- **What is being asked**
Restate verbatim the span of lines below between the line with "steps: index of" and the line with "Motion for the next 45", including those two lines, and only that span.
*** Record extracts Section Begins ***
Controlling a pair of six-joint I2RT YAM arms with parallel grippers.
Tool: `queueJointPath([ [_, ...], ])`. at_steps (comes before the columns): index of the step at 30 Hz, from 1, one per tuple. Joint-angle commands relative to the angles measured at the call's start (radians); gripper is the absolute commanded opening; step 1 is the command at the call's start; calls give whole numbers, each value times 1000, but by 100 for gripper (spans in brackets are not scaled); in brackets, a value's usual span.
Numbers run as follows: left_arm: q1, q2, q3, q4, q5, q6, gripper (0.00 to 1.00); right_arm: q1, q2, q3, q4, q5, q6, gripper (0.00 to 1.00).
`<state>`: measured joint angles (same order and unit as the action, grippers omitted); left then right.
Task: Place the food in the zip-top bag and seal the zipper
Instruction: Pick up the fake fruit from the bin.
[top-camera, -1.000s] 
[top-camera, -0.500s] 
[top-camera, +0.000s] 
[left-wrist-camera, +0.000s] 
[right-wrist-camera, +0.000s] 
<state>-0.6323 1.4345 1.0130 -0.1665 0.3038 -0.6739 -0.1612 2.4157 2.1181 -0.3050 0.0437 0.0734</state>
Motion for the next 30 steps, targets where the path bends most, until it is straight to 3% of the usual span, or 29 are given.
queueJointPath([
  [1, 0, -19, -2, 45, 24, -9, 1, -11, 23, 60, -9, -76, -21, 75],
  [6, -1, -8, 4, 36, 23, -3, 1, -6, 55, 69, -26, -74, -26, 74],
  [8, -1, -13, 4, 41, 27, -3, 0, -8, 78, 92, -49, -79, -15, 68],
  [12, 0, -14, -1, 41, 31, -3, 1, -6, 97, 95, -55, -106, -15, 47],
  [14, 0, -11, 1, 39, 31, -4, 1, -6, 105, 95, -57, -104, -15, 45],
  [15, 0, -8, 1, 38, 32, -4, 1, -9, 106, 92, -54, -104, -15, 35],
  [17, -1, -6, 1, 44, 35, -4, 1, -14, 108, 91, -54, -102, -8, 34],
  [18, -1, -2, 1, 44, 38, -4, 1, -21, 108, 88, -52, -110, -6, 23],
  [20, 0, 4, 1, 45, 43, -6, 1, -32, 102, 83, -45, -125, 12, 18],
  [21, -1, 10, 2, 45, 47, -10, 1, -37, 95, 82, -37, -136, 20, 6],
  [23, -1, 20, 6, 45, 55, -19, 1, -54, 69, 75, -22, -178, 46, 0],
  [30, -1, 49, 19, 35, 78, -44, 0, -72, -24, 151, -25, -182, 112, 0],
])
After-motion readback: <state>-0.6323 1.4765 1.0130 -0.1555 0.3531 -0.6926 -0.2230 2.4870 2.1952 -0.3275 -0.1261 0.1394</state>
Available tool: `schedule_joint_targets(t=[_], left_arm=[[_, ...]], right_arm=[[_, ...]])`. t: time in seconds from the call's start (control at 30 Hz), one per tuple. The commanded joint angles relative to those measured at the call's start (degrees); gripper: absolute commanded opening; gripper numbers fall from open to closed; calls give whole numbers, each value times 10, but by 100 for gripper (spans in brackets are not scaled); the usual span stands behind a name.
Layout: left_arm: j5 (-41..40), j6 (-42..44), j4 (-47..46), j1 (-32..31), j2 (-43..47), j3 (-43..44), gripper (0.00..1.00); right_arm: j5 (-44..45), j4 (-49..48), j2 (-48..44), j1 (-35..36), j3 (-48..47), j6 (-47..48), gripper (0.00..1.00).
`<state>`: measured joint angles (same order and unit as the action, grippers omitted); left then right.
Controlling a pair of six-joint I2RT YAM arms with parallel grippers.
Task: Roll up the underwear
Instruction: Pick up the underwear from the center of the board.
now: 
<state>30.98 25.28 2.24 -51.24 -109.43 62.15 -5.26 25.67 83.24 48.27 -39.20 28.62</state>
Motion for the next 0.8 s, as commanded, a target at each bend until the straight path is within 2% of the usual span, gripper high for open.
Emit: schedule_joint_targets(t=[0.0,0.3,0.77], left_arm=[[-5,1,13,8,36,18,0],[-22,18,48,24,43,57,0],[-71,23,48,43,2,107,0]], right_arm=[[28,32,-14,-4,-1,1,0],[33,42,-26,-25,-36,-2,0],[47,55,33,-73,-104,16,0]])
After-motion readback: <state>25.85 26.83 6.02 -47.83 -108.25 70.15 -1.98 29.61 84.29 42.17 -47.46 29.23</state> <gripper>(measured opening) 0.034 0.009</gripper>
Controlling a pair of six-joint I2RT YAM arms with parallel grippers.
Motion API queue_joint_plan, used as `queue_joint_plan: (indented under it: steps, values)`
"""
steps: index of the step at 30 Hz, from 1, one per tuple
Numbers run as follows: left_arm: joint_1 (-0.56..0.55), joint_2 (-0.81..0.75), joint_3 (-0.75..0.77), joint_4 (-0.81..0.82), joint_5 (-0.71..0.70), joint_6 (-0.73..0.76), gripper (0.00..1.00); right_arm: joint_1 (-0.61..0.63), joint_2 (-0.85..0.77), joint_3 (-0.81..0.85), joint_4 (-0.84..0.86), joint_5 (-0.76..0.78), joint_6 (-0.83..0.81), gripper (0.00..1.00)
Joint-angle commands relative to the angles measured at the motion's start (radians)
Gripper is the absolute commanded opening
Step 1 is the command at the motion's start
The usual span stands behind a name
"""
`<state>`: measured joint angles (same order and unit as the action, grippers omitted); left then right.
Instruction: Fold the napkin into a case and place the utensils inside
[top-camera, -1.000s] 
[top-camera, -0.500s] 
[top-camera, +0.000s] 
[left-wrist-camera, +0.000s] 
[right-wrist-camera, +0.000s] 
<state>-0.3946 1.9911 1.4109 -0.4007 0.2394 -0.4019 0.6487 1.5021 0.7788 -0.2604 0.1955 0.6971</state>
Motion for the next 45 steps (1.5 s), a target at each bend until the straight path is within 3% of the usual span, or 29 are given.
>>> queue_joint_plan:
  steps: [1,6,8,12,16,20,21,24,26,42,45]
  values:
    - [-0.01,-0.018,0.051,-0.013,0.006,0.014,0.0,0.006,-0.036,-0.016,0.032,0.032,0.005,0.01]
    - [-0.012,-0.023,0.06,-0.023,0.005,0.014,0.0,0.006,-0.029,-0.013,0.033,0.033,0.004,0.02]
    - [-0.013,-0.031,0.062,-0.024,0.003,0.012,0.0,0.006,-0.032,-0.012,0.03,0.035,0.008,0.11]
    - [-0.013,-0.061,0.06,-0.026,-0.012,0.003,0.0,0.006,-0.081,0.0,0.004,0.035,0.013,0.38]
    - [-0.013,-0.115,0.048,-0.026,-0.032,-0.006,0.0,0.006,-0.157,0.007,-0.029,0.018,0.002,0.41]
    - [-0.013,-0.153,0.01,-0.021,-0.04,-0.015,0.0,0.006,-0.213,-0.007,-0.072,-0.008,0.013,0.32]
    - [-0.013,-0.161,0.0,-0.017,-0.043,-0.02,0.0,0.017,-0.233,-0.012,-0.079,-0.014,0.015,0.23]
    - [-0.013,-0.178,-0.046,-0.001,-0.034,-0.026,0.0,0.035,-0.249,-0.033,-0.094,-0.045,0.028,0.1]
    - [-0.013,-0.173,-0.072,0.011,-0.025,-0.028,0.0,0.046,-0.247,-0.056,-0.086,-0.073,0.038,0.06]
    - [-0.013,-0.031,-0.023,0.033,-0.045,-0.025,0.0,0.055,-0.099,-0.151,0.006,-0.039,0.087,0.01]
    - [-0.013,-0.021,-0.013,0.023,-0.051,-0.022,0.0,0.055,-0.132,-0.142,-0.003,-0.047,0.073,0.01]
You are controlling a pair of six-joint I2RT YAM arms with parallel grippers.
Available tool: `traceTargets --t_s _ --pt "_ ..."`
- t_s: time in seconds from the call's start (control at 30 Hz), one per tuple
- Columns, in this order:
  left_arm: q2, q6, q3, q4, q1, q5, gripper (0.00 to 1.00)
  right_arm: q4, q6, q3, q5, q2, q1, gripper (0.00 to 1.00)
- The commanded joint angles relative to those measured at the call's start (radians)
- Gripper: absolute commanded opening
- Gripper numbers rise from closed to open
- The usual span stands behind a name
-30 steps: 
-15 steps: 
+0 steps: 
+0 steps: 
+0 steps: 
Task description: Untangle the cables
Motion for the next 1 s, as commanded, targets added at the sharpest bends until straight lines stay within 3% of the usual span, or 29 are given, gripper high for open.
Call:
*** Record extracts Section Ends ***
- **Task response**
steps: index of the step at 30 Hz, from 1, one per tuple
Numbers run as follows: left_arm: joint_1 (-0.56..0.55), joint_2 (-0.81..0.75), joint_3 (-0.75..0.77), joint_4 (-0.81..0.82), joint_5 (-0.71..0.70), joint_6 (-0.73..0.76), gripper (0.00..1.00); right_arm: joint_1 (-0.61..0.63), joint_2 (-0.85..0.77), joint_3 (-0.81..0.85), joint_4 (-0.84..0.86), joint_5 (-0.76..0.78), joint_6 (-0.83..0.81), gripper (0.00..1.00)
Joint-angle commands relative to the angles measured at the motion's start (radians)
Gripper is the absolute commanded opening
Step 1 is the command at the motion's start
The usual span stands behind a name
"""
`<state>`: measured joint angles (same order and unit as the action, grippers omitted); left then right.
Instruction: Fold the napkin into a case and place the utensils inside
[top-camera, -1.000s] 
[top-camera, -0.500s] 
[top-camera, +0.000s] 
[left-wrist-camera, +0.000s] 
[right-wrist-camera, +0.000s] 
<state>-0.3946 1.9911 1.4109 -0.4007 0.2394 -0.4019 0.6487 1.5021 0.7788 -0.2604 0.1955 0.6971</state>
Motion for the next 45 steps (1.5 s), a target at each bend until the straight path is within 3% of the usual span, or 29 are given.

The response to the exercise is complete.